As the younger generation of Drapers begin to make their way through the Valley, they increasingly swap places with their elders. Jesse has sent startups like Stik.com and Theranos to DFJ, which eventually invested in both. Adam also funnels a constant stream of startups to his dad. In fact, if the Drapers are betting on anyone to carry on the Draper dynasty, all fingers point to Tim's oldest son. "I think Adam's going to be a venture capitalist," says Bill. Foley, Adam's Xpert cofounder, agrees: "He's already on a couple of boards, already getting involved in companies. He doesn't have the capital to invest yet, but he has the bug of supporting other people and their ideas."
If Adam does end up as the next Draper VC, it would be perfectly fair to ask if the elite of Silicon Valley aren't so very different from the East Coast establishment they once fled. Typically, explains longtime Valley observer Bob Cringely, someone has to work for years on the tech side before gaining the credibility to become a venture investor. But, "the next generation tends to skip the operational role in the company," he explains. "Silicon Valley bloodlines do open doors for these people."
Still, that doesn't guarantee success. "Silicon Valley is much more of a meritocracy than traditional lines of business," says Jurvetson, the son of Estonian immigrants who designed chips before becoming a VC. "Has the founder of any major tech company been the son or daughter of another tech entrepreneur?" he asks. "Change favors the new entrant." TheFunded's Adeo Ressi puts it this way: "Meritocracy is pretty pure. Either you've done something great or you haven't. If Tim hadn't expanded around the world, and if DFJ didn't have its heyday in the sun, the dynasty would have ended."

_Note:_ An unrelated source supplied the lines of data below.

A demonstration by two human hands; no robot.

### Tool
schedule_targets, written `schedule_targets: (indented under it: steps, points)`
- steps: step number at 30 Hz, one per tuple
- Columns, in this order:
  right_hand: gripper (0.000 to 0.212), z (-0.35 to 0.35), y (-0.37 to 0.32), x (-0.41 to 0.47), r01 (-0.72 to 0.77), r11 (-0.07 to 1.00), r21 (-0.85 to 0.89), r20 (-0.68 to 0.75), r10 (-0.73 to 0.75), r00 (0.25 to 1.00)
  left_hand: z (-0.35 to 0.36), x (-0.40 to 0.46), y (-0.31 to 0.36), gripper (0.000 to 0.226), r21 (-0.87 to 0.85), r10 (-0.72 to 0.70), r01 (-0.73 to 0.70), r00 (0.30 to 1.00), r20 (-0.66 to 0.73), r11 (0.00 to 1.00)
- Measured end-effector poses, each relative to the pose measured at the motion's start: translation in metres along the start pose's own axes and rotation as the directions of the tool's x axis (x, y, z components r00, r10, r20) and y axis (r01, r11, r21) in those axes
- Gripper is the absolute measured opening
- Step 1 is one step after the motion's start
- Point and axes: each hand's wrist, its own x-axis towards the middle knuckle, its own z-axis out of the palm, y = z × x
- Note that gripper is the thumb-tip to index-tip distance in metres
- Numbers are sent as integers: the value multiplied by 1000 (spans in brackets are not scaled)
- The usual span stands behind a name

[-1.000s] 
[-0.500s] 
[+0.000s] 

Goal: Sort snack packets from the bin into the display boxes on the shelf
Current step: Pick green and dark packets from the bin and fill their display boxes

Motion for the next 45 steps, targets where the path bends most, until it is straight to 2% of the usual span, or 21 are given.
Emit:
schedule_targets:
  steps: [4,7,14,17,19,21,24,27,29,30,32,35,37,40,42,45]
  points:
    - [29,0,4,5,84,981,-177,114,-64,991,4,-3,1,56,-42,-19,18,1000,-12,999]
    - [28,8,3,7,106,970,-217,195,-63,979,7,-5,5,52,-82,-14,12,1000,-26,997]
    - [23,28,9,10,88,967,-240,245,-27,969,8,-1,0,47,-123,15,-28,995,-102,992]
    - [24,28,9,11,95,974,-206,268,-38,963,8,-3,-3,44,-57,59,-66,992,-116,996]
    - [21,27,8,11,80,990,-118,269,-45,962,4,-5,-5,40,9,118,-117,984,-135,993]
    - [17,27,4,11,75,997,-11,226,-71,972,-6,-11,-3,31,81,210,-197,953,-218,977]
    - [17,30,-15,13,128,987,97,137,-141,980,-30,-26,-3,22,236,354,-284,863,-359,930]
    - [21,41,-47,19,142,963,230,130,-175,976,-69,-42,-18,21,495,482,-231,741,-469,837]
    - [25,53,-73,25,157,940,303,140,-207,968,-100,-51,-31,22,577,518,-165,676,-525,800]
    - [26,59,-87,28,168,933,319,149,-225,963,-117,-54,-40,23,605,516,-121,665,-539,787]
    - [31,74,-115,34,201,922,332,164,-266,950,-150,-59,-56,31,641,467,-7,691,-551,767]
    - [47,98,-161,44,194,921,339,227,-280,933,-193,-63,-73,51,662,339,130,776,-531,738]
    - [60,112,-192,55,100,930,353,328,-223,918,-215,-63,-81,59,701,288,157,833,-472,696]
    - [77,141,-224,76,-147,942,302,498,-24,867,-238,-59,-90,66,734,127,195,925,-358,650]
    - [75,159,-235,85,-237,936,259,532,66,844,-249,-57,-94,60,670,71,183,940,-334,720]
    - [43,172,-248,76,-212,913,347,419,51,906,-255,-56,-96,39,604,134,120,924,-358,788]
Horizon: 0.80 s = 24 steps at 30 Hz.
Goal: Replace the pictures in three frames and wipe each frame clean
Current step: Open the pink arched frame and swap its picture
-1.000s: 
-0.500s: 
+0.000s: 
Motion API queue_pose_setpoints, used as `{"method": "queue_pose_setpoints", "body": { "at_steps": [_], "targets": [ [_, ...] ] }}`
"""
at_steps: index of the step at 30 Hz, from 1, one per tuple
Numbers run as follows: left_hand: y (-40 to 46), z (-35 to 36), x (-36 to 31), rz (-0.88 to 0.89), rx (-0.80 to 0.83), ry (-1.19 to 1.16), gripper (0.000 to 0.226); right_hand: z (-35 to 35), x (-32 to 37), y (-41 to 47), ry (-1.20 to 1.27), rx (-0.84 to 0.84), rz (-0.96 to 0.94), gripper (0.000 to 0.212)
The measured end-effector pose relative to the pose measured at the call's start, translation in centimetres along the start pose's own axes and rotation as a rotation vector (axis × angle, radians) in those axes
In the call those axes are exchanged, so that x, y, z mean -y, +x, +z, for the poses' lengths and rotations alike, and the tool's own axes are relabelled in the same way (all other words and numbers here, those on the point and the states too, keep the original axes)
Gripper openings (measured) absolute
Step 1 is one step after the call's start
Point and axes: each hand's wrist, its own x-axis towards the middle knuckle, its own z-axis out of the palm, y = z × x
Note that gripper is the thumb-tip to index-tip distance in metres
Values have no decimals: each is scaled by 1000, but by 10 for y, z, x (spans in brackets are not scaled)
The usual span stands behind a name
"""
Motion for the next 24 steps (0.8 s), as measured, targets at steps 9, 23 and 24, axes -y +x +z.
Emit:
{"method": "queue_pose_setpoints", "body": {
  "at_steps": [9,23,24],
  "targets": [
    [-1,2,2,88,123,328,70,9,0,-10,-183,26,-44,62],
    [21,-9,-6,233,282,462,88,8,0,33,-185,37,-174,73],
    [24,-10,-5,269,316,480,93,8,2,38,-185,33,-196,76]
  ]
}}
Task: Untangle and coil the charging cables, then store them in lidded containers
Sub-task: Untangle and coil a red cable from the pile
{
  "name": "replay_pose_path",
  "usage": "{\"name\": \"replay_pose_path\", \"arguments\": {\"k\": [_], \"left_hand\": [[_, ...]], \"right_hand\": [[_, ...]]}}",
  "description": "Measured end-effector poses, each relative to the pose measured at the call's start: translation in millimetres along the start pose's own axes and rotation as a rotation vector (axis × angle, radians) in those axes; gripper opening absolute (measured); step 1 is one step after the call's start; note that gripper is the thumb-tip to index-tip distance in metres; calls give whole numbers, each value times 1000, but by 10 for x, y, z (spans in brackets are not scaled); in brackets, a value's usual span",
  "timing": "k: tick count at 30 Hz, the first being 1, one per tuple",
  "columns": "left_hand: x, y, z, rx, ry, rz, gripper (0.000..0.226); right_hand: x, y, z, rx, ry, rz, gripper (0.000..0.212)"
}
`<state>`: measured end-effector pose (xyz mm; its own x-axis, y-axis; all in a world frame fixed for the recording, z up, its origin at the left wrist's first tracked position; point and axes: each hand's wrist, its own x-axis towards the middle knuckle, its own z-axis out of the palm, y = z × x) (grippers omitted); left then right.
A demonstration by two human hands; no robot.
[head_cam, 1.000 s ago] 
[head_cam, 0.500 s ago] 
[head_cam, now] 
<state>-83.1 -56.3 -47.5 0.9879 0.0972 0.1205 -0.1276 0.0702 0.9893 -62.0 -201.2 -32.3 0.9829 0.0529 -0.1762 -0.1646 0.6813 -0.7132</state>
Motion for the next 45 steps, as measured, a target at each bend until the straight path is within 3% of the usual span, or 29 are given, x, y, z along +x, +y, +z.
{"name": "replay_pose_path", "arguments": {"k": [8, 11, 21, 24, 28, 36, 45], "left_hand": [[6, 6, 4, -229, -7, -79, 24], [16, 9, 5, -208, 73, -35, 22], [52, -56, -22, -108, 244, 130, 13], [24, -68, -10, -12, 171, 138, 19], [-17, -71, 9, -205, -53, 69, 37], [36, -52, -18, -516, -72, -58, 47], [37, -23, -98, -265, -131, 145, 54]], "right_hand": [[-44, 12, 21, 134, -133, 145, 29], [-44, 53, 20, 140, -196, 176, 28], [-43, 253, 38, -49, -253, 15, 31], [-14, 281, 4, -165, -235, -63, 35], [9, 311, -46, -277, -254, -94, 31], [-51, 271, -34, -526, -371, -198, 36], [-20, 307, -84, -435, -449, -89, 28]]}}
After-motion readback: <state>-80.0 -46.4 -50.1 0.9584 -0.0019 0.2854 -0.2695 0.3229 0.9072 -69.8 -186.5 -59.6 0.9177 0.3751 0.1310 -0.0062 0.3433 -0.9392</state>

Unlike their forefathers, the Draper kids will compete in a mature industry where innovations and startups are a dime a dozen. The VC field is cluttered with too many investors. And there is a widespread feeling among many Valley entrepreneurs that DFJ is now at the bottom end of top-tier firms, a once-great outfit that has lost its edge. So, despite all their privilege, the odds are against the Draper kids slipping into success via their gene pool.
This is a family that thrives on competition, however. It may be that a little smack talk is just what will get this latest generation rolling. "My dad and brother and Adam and Billy," says Polly, "think of business as a really fun, crazy game they're playing. They never thought of it as a desperate way to make money. They love the game of it."
Over lunch one afternoon with Tim, Jesse, and Adam, the conversation snakes back to stories of Deathball, a game Tim and his kids invented for the family swimming pool. Deathball has no rules; it has even ended with broken teeth. "I beat [my kids] whenever I could," says Tim, taking a last bite of his grilled artichoke platter. "I never let them win."
"We add rules to games too," Jesse points out. "We changed the rules for Boggle—we should rewrite the instructions. People are really confused when they come to play with us."
"What are the actual rules?" says Adam, the supposed heir, as if discovering this truth for the first time. "I think I've only played our way."
A version of this article appeared in the July/August 2012 issue of Fast Company magazine.